(Domingos Amaral)
Episódio Nº 55
Era sangue de galinha,
untaram-no para parecer Jesus, disse-me depois o prior. Com aquelas barbas tão
sujas e tanta lama até estava idêntico a um Cristo, mas na verdade Teotónio
sentia-se desiludido com o lavrador, faltava-lhe gravidade para um papel tão
importante.
Pegava na cruz como quem
leva distraidamente uma saca vazia e estava sempre a olhar para os secundários,
vestidos de soldados romanos, esquecendo suas obrigações.
Por uma vez, quando vinha a
caminho do altar, o prior até o vira a sorrir ao centurião!
- Que descarado! O Jesus do ano passado tinha
mais jeito! - comentou ele connosco depois da missa.
Já incomodado com aquela
fraca prestação, o prior ainda mais se desiludiu quando, ao vê-lo ser pregado
na cruz, numa trave improvisada, com falsos pregos pregados por falsos
soldados, reparou que Dona Teresa nem sequer olhava para o teatro da paixão, embevecida
como estava com o trava.
- Que afronta, passar a
Páscoa na minha igreja ao lado do amante!

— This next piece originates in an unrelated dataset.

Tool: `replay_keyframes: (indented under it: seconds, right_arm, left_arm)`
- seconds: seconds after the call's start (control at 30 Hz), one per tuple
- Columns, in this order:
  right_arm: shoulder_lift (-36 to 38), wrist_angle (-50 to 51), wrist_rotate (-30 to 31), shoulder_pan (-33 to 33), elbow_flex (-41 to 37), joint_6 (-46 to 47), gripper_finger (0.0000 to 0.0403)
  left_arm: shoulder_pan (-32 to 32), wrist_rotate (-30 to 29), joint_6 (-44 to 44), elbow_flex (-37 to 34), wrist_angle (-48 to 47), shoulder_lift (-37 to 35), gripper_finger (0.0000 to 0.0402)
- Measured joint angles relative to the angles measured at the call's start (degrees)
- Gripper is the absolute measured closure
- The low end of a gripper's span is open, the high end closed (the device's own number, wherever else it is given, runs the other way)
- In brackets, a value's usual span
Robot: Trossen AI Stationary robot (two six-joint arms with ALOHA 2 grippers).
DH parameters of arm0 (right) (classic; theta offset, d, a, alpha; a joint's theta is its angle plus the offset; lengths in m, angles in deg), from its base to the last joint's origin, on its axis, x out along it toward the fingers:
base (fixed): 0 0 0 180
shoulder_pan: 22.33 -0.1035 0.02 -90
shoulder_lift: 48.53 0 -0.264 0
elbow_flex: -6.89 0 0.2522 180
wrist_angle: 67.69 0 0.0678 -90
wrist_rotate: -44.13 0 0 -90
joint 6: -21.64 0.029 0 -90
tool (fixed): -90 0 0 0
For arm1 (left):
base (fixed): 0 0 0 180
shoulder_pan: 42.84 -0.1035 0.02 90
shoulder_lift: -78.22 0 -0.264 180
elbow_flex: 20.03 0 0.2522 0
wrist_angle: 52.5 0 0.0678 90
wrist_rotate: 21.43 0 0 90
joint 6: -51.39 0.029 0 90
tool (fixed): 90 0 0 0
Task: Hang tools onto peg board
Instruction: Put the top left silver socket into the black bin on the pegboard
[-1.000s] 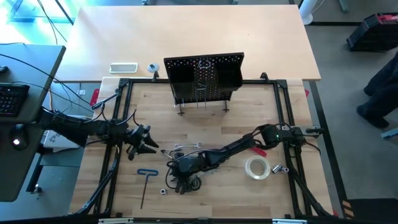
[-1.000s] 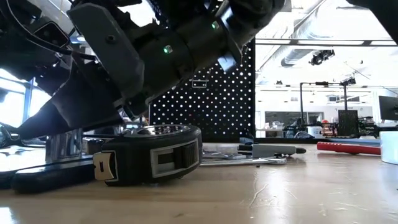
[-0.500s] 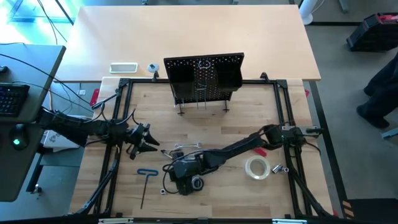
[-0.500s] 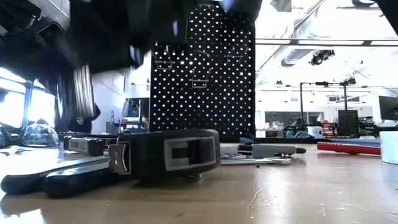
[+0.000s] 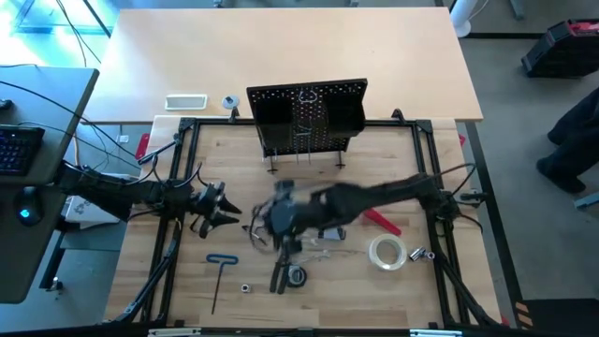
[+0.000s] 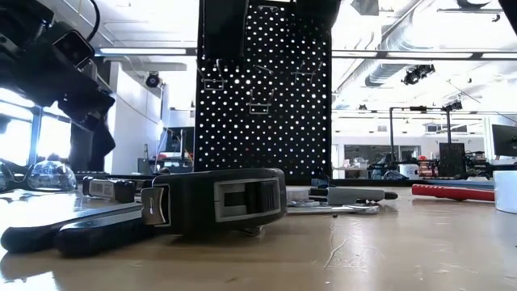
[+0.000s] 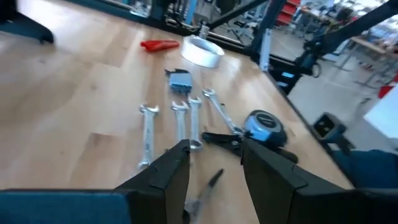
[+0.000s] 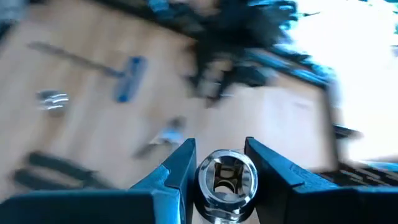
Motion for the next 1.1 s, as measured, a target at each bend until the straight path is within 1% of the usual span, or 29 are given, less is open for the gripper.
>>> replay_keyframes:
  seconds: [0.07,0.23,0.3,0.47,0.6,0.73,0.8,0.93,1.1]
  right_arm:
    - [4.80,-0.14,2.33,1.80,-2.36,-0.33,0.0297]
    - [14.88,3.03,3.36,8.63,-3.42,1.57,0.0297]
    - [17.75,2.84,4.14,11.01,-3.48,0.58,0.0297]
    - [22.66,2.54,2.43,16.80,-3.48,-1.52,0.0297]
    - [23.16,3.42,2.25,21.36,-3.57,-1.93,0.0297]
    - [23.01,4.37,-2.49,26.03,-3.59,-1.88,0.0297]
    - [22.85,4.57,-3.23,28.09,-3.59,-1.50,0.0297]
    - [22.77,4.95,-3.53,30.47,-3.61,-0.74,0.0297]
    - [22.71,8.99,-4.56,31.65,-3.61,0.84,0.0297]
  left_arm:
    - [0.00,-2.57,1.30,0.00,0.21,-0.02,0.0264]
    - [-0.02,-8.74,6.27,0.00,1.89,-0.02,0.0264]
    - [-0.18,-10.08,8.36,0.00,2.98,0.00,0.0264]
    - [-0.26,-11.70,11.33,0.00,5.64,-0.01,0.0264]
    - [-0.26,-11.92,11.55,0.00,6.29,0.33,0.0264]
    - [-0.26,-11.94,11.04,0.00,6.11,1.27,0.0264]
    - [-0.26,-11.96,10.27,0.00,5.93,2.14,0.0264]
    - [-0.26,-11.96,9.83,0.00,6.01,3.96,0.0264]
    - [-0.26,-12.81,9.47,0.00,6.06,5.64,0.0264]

Comentaria ele depois.
Era uma desonra para o
Condado ter como condessa uma mulher que se deitava com um homem casado, e
ainda por cima galego!
Quando os vira entrar na
Igreja sorridentes e de braço dado, Teotónio ainda pensara em correr com eles
dali aos gritos, mas o Jesus já entrara pela porta principal e os olhos dos
presentes tinham-se virado para lá.
Passara o momento de lhes
passar um sermão castigador.
Na missa era tempo de silêncio,
mas como a igreja estava cheia ouvia-se o rumor das conversas e das risadas.
Do lado direito da nave
central, encontrava-se a família Trava. Na primeira fila, Fernão Peres, ao lado
de Dona Teresa, e Bermudo, junto à sua esposa, Urraca Henriques.
Atrás, no segundo banco,
sentava-se Elvira de Trava, o seu marido, Gomes Nunes de Pombeiro, e ainda as
suas belas filhas de ambos, Maria e Chamoa Gomes.